:: DATA SECTION
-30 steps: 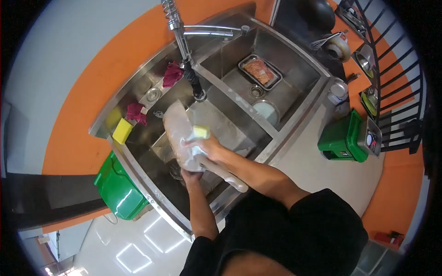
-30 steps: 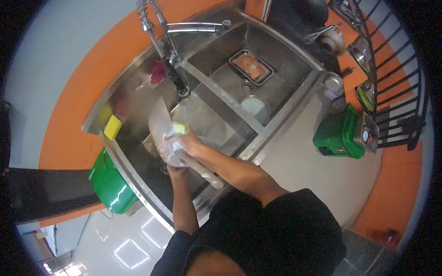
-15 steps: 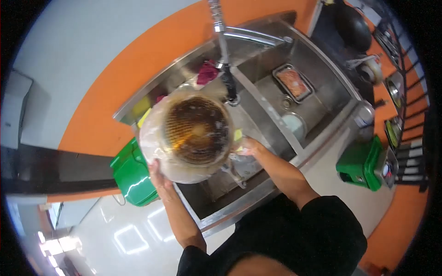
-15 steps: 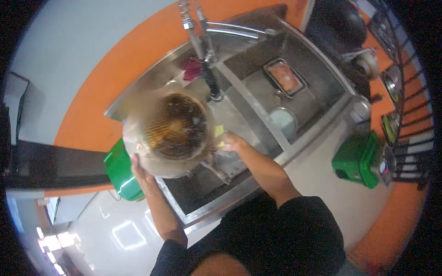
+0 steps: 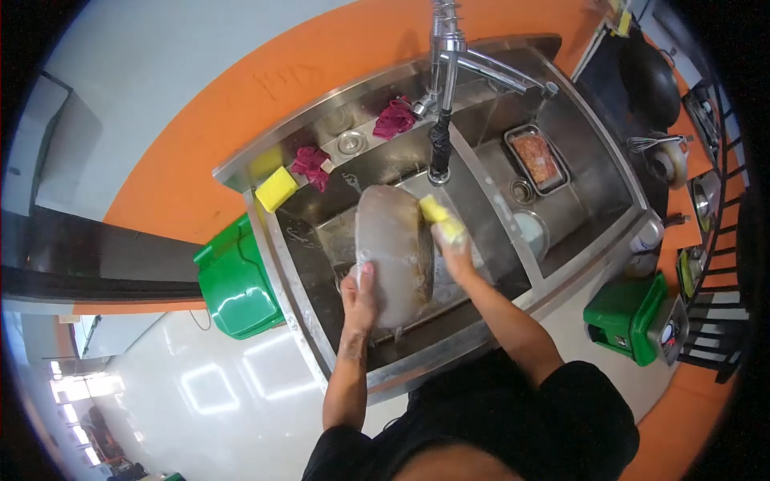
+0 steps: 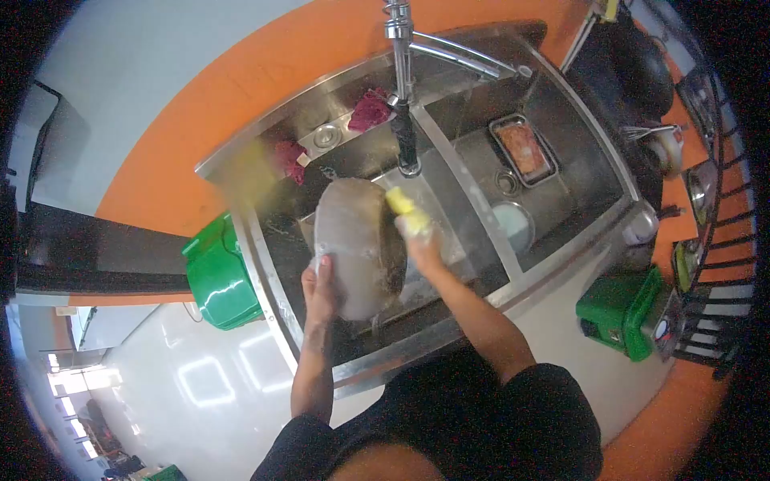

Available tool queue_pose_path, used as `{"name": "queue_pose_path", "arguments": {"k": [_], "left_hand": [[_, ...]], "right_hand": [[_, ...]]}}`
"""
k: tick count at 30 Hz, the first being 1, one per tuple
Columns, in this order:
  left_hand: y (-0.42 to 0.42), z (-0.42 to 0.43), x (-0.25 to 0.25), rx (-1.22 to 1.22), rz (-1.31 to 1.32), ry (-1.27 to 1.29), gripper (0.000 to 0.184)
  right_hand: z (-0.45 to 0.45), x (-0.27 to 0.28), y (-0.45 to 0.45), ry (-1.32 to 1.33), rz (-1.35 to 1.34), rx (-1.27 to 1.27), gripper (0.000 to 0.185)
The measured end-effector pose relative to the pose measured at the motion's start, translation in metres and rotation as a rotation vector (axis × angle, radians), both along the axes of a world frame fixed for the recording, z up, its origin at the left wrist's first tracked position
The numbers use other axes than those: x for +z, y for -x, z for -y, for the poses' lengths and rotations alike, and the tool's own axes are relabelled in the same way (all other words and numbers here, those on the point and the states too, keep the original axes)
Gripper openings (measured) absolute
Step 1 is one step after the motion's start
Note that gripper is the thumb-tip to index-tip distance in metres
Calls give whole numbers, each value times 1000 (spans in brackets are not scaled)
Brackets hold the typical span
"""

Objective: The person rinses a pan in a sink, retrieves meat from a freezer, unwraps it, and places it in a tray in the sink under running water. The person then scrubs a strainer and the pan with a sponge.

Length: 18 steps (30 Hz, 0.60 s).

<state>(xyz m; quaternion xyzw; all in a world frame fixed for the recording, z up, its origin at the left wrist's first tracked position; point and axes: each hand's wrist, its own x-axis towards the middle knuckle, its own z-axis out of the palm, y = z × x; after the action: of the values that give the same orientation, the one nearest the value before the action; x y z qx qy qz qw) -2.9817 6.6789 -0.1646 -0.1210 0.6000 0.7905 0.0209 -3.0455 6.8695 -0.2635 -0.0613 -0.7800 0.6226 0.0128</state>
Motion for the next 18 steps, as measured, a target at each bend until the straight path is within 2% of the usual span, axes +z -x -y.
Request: {"name": "queue_pose_path", "arguments": {"k": [1,3,6,9,12,13,14,16,17,18], "left_hand": [[-2,1,-10,-56,-8,88,32],[-3,-8,-16,-17,-92,115,32],[-1,-21,-9,79,-371,238,31],[-11,-11,4,63,-259,300,30],[-11,-2,17,125,-192,306,28],[-4,-5,15,167,-169,302,27],[-4,-8,7,201,-255,222,26],[-13,1,-4,206,-239,204,20],[-20,7,-10,204,-229,201,18],[-33,8,-22,249,-236,228,14]], "right_hand": [[12,37,-12,6,-68,39,35],[29,85,-22,-312,-714,205,35],[47,133,-7,-474,-948,462,34],[49,118,88,-186,-375,586,34],[64,112,67,-19,-437,660,32],[67,126,59,-127,-618,647,32],[72,147,35,-222,-777,630,32],[83,133,49,-436,-983,708,39],[83,111,80,-225,-762,801,38],[88,82,109,-64,-521,744,38]]}}
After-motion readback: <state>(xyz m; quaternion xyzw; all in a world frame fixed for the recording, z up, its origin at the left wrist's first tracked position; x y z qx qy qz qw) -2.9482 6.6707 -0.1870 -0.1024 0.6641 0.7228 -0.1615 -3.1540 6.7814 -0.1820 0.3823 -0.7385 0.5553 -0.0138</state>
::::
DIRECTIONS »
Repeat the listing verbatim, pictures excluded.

RESULT OF THIS EXERCISE »
-30 steps: 
-30 steps: 
-15 steps: 
-15 steps: 
+0 steps: 
+0 steps: 

Available tool queue_pose_path, used as `{"name": "queue_pose_path", "arguments": {"k": [_], "left_hand": [[_, ...]], "right_hand": [[_, ...]]}}`
"""
k: tick count at 30 Hz, the first being 1, one per tuple
Columns, in this order:
  left_hand: y (-0.42 to 0.42), z (-0.42 to 0.43), x (-0.25 to 0.25), rx (-1.22 to 1.22), rz (-1.31 to 1.32), ry (-1.27 to 1.29), gripper (0.000 to 0.184)
  right_hand: z (-0.45 to 0.45), x (-0.27 to 0.28), y (-0.45 to 0.45), ry (-1.32 to 1.33), rz (-1.35 to 1.34), rx (-1.27 to 1.27), gripper (0.000 to 0.185)
The measured end-effector pose relative to the pose measured at the motion's start, translation in metres and rotation as a rotation vector (axis × angle, radians), both along the axes of a world frame fixed for the recording, z up, its origin at the left wrist's first tracked position
The numbers use other axes than those: x for +z, y for -x, z for -y, for the poses' lengths and rotations alike, and the tool's own axes are relabelled in the same way (all other words and numbers here, those on the point and the states too, keep the original axes)
Gripper openings (measured) absolute
Step 1 is one step after the motion's start
Note that gripper is the thumb-tip to index-tip distance in metres
Calls give whole numbers, each value times 1000 (spans in brackets are not scaled)
Brackets hold the typical span
"""

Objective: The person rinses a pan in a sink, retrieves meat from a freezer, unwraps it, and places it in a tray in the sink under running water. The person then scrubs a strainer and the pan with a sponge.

Length: 18 steps (30 Hz, 0.60 s).

<state>(xyz m; quaternion xyzw; all in a world frame fixed for the recording, z up, its origin at the left wrist's first tracked position; point and axes: each hand's wrist, its own x-axis towards the middle knuckle, its own z-axis out of the palm, y = z × x; after the action: of the values that give the same orientation, the one nearest the value before the action; x y z qx qy qz qw) -2.9817 6.6789 -0.1646 -0.1210 0.6000 0.7905 0.0209 -3.0455 6.8695 -0.2635 -0.0613 -0.7800 0.6226 0.0128</state>
Motion for the next 18 steps, as measured, a target at each bend until the straight path is within 2% of the usual span, axes +z -x -y.
Request: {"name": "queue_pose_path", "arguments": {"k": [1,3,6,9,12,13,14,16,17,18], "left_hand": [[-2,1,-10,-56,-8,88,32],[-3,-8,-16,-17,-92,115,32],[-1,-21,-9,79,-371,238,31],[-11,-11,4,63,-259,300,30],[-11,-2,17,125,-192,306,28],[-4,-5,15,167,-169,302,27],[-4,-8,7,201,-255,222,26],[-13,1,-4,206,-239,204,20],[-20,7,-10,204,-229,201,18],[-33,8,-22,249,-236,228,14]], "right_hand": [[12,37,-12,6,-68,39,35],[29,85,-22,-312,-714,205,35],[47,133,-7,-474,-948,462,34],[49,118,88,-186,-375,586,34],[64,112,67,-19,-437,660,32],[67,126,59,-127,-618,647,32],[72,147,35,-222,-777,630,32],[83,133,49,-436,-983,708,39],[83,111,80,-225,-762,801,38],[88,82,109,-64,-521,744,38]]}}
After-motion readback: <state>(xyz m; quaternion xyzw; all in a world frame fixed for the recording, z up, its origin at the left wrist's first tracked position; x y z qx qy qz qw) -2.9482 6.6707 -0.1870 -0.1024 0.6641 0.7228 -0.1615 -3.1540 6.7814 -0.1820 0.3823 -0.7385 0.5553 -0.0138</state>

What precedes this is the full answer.